● Problem: Each line of the data below from the one holding "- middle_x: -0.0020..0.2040" to the one holding "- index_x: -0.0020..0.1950", inclusive, is to be reproduced exactly; no other line belongs in the answer.

Saved data entries
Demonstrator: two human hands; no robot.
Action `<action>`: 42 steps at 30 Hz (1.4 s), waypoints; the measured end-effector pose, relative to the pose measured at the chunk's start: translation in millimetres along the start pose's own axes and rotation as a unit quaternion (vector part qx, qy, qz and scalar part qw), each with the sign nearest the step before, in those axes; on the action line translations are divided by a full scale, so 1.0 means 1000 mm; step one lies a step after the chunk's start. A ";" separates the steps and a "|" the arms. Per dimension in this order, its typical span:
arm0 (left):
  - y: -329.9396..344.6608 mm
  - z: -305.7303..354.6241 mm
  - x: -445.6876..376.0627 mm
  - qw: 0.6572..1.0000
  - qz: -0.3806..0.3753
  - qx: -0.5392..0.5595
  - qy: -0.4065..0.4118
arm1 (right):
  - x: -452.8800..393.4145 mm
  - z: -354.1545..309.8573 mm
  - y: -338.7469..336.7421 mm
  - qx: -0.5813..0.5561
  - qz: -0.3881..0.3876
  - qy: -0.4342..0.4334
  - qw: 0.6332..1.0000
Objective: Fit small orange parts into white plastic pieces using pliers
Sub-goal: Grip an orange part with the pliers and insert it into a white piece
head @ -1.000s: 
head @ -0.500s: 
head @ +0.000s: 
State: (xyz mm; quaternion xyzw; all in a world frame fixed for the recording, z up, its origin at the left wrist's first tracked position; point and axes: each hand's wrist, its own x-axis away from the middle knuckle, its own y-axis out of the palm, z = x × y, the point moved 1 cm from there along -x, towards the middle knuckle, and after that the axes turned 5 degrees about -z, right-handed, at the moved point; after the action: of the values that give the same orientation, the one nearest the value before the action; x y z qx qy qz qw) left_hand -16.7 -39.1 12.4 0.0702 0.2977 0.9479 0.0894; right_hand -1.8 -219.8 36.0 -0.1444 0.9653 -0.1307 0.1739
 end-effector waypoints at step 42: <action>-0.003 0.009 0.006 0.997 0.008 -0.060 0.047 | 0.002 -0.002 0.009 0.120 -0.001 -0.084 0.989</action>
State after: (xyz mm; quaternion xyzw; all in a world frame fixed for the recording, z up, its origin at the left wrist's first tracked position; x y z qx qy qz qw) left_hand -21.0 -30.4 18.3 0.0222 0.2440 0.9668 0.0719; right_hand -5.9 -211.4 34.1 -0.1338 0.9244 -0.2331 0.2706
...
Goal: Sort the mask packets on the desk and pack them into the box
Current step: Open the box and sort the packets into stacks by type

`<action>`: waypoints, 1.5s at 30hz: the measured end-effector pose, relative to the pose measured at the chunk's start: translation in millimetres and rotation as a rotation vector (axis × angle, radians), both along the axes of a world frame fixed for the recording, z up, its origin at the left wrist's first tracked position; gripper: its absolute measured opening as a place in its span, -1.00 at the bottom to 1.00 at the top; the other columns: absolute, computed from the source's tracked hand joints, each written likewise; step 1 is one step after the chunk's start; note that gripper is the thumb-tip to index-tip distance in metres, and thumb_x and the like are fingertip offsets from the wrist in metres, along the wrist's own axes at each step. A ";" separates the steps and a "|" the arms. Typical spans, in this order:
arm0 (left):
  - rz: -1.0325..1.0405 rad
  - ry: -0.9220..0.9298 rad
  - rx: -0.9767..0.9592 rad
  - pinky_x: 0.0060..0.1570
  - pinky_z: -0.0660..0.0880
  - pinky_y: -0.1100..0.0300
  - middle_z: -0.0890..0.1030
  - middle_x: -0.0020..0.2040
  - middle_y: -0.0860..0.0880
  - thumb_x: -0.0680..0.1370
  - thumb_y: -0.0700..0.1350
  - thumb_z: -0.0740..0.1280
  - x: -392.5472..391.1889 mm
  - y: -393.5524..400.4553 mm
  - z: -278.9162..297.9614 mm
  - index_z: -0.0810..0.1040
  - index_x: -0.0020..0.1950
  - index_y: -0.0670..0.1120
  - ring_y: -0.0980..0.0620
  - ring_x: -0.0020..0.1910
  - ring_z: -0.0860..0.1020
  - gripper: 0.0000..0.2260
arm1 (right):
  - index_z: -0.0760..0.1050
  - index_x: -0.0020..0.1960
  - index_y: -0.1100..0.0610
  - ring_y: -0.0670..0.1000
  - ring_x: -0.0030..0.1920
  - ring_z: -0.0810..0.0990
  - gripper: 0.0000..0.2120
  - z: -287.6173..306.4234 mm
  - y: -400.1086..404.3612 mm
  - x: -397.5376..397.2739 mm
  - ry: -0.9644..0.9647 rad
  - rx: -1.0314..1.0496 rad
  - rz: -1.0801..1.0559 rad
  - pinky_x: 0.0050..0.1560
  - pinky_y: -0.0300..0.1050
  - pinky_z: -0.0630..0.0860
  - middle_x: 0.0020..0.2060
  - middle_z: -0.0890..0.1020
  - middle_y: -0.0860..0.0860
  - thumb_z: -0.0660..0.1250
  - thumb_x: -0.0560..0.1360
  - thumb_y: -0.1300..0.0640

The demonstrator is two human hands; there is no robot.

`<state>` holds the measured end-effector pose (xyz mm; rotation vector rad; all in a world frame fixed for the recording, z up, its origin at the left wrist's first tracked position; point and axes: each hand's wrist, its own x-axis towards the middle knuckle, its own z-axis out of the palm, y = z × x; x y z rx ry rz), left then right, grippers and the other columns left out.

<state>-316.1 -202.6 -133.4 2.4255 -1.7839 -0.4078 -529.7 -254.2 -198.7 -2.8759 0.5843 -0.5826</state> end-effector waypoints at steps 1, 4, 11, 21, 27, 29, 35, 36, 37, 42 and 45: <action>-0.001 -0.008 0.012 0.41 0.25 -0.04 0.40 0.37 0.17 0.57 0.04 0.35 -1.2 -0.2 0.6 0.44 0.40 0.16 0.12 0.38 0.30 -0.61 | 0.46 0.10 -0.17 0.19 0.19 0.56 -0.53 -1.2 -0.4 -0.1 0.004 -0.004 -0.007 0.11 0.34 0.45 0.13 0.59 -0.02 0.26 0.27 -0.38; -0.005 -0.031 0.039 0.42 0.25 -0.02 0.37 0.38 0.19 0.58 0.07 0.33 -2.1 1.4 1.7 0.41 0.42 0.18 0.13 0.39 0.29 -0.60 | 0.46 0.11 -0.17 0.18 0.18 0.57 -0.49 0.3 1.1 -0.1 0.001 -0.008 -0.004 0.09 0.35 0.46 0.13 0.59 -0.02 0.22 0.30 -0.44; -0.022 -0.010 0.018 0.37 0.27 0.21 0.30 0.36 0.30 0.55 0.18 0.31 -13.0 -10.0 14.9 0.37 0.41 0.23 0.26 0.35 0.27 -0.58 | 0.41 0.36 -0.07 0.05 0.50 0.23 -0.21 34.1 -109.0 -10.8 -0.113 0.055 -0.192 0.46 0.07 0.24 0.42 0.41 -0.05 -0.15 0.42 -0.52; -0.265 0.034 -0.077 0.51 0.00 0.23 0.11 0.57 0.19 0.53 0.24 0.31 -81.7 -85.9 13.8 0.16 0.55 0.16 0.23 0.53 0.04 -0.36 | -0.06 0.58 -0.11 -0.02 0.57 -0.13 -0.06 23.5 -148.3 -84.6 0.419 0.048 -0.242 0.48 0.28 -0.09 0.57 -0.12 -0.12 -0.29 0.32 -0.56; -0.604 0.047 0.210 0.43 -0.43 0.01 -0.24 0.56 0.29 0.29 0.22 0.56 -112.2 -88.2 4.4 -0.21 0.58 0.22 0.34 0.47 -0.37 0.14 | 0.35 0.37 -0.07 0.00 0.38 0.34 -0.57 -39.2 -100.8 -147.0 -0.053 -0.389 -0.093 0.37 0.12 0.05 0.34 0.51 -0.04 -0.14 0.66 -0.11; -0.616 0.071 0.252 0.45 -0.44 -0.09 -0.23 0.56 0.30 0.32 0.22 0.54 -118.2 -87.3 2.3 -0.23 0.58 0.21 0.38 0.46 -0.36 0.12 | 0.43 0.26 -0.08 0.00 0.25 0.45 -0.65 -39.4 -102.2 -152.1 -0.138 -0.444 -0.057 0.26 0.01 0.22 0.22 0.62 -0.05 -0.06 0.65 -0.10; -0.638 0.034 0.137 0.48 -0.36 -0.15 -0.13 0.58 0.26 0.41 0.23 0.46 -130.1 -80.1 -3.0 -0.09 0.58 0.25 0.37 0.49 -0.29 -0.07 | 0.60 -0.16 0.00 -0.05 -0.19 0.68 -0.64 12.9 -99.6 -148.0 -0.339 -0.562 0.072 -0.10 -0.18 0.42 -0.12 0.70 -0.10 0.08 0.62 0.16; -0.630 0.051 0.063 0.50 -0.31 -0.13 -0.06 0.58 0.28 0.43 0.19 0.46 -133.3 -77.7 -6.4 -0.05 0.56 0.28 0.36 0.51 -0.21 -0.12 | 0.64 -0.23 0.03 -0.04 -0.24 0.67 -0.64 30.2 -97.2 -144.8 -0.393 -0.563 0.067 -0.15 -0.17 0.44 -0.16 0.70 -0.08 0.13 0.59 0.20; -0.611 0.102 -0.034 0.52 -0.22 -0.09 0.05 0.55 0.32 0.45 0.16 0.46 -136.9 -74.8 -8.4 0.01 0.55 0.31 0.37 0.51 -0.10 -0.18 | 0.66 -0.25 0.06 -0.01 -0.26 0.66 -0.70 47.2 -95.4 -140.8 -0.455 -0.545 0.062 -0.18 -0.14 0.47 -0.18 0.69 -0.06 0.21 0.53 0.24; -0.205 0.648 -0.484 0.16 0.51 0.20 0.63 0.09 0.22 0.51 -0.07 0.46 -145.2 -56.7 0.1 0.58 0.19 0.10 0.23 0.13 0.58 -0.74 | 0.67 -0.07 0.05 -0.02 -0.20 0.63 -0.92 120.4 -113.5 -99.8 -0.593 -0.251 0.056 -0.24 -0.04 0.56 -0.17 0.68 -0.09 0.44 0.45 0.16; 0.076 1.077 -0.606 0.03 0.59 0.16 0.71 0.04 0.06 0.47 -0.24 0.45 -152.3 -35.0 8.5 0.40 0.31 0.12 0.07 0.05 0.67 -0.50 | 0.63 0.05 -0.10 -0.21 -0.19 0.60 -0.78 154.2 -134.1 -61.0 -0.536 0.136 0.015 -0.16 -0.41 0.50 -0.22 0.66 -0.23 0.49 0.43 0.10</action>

● Result of the exercise:
  - middle_x: -0.0020..0.2040
  - middle_y: -0.0860..0.0880
  - thumb_x: -0.0680..0.1370
  - thumb_y: -0.0700..0.1350
  - thumb_z: -0.0740..0.1280
  - x: -392.5472..391.1889 mm
  - y: -393.5524..400.4553 mm
  - z: -278.9162..297.9614 mm
  - index_z: -0.0810..0.1040
  - index_x: -0.0020..0.1950

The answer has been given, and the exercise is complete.